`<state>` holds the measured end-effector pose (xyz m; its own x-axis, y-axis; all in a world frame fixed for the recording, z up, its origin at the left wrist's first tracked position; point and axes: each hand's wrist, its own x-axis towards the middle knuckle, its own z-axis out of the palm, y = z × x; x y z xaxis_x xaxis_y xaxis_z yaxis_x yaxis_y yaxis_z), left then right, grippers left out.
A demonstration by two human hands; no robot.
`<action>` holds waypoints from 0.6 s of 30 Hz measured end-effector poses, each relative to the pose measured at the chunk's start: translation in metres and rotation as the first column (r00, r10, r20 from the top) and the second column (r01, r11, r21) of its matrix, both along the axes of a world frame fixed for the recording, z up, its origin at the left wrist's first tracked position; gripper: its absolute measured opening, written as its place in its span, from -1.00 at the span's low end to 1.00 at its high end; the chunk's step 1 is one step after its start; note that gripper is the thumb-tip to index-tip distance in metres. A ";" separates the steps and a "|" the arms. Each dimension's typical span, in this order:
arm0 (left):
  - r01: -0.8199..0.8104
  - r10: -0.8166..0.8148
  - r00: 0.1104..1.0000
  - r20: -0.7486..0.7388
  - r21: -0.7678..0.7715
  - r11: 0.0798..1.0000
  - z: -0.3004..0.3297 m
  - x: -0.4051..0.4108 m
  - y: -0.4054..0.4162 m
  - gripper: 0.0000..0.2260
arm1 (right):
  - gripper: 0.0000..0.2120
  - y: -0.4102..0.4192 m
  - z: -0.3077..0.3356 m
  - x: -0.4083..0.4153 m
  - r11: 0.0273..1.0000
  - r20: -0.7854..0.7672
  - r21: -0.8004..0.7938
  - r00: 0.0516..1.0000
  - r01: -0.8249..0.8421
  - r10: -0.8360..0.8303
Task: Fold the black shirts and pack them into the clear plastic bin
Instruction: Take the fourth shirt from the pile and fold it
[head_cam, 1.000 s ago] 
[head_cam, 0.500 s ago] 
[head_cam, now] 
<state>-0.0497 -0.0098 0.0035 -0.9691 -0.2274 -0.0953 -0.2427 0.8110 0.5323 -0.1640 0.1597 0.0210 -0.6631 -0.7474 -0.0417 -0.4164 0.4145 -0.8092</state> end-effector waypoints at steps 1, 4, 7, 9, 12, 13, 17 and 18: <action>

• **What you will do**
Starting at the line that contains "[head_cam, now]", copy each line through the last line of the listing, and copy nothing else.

• **Solution**
[head_cam, now] 
<state>-0.0497 -0.0098 0.0035 -0.9691 -0.2274 -0.0953 -0.2427 0.8110 0.5323 -0.1640 0.1597 0.0210 -0.6631 -0.7474 -0.0417 -0.4164 0.4145 -0.8092</state> end-effector waypoints at steps 1, 4, 7, 9, 12, 13, 17 and 18: <action>

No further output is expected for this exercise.